▸ What you should do
Your task is to show every line in the listing below that includes "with".

▸ Material shown
● ● ● ●
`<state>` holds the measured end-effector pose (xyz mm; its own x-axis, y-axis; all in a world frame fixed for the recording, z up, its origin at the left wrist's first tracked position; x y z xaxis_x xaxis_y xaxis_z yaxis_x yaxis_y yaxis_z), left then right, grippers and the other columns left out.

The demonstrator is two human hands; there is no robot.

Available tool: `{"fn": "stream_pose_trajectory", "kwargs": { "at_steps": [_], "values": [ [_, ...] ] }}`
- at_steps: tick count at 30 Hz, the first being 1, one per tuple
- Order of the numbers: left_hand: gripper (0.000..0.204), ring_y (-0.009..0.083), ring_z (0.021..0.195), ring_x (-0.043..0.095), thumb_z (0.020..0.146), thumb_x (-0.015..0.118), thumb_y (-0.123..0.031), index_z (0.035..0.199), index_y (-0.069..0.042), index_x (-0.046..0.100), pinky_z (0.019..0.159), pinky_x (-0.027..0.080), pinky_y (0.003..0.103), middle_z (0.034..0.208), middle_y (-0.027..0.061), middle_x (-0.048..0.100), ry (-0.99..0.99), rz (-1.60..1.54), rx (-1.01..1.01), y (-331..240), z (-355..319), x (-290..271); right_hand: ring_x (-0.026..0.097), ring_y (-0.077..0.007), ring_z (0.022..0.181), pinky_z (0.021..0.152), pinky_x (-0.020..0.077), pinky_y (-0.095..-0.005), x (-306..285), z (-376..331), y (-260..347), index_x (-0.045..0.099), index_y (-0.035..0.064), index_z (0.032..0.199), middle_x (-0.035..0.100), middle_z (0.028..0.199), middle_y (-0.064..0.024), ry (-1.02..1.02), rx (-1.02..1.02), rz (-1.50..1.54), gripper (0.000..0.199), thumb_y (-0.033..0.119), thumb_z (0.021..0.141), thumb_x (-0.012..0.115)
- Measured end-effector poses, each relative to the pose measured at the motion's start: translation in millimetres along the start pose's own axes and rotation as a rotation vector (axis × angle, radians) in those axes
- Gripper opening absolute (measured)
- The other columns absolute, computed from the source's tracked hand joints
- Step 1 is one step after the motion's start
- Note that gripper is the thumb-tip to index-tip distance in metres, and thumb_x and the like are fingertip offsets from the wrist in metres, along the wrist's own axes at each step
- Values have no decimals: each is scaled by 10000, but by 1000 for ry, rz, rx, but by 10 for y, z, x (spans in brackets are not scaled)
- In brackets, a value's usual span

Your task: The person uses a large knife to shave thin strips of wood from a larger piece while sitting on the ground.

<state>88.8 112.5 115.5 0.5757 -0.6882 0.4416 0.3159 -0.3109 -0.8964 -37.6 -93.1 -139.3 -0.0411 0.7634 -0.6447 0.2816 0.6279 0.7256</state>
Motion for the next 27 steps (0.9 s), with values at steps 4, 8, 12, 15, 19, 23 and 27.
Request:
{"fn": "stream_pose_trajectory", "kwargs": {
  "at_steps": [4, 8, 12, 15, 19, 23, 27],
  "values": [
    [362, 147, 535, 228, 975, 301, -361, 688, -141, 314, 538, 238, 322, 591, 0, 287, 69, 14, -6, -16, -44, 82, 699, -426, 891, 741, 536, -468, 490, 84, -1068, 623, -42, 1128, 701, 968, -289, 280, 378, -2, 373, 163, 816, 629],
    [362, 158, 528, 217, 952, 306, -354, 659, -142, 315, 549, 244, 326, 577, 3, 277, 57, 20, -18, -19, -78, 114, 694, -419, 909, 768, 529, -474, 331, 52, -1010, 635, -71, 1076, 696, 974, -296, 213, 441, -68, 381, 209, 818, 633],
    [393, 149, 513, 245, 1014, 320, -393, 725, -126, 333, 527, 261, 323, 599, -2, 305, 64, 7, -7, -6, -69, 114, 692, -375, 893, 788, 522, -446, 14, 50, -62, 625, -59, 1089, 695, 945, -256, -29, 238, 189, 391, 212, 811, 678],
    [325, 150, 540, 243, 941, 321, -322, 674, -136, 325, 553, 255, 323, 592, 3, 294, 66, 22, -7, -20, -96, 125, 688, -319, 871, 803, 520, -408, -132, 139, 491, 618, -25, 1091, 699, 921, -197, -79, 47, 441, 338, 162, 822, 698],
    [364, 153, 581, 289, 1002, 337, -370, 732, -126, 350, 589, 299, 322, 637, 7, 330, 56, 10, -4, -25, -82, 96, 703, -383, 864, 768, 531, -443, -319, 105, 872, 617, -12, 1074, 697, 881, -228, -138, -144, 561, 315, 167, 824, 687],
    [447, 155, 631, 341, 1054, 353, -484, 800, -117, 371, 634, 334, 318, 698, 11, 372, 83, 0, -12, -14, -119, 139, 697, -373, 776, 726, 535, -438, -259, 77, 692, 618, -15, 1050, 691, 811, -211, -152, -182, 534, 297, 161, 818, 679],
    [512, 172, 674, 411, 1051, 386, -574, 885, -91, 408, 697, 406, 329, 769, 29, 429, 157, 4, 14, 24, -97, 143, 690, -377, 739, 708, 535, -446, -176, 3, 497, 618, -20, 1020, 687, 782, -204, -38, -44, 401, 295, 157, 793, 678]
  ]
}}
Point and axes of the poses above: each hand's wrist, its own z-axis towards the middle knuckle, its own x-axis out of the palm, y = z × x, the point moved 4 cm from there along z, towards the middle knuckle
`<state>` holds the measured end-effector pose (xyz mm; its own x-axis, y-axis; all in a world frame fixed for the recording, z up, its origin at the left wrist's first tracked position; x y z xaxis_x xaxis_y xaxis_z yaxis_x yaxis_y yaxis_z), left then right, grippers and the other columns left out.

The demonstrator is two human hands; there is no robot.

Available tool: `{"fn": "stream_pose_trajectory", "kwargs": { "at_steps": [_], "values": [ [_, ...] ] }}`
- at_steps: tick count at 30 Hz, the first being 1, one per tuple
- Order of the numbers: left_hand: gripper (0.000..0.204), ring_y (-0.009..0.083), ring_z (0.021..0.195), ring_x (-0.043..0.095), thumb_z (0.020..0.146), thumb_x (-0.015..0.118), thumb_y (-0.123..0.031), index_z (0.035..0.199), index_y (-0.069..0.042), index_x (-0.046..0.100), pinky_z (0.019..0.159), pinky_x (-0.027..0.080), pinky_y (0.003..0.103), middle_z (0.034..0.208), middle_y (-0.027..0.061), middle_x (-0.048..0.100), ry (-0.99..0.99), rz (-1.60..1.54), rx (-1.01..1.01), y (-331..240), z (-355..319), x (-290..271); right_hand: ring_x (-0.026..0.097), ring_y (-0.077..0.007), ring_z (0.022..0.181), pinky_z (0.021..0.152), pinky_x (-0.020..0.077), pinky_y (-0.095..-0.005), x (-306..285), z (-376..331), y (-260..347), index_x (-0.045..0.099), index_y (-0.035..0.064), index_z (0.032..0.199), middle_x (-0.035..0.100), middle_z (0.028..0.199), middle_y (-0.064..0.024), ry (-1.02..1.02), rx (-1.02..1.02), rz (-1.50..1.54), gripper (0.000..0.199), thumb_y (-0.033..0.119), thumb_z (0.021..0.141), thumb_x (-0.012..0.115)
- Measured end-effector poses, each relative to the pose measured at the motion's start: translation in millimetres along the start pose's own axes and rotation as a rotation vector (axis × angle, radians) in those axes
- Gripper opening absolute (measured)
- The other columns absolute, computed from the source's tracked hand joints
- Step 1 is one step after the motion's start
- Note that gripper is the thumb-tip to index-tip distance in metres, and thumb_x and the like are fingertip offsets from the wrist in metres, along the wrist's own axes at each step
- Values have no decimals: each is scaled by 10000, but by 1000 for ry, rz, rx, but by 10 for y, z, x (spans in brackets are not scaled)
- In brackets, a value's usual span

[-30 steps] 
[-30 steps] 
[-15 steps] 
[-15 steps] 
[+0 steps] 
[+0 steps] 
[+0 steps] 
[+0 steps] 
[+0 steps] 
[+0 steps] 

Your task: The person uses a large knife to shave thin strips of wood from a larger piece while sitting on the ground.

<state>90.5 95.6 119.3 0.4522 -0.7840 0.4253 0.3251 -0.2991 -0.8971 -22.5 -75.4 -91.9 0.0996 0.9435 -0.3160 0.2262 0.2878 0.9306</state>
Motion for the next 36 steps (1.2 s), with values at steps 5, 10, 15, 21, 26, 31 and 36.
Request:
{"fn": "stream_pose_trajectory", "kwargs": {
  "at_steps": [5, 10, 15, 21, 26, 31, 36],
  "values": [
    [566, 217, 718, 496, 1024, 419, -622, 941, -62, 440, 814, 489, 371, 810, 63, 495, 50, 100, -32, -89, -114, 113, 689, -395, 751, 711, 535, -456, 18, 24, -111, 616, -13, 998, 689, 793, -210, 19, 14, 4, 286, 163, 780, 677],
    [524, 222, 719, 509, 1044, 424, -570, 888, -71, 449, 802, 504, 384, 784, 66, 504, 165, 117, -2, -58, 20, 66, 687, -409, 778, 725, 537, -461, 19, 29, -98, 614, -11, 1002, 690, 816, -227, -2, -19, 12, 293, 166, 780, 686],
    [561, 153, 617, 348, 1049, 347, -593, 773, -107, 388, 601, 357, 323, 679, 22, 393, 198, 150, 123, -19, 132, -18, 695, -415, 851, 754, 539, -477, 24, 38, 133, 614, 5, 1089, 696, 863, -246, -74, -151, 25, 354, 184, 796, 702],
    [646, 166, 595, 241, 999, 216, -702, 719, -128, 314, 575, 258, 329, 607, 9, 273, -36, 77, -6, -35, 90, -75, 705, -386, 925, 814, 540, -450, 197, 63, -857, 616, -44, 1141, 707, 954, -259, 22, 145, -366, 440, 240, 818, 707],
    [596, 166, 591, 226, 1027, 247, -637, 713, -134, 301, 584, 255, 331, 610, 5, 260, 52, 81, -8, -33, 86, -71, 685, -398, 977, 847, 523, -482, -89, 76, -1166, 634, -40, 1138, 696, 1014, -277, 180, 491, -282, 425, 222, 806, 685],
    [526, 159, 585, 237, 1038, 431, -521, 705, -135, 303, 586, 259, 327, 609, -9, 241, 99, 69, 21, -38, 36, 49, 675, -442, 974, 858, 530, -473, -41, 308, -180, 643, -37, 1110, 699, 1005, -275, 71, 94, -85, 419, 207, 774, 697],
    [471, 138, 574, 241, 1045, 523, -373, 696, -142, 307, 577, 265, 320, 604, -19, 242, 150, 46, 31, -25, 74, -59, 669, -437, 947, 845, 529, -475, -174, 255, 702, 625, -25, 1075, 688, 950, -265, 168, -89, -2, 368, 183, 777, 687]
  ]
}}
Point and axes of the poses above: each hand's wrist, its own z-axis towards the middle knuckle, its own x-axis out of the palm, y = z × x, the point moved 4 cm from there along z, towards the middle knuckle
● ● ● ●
▸ Expected answer
Motion for the next 27 steps (0.9 s), with values at steps 4, 8, 12, 15, 19, 23 and 27.
Motion for the next 36 steps (1.2 s), with values at steps 5, 10, 15, 21, 26, 31 and 36.

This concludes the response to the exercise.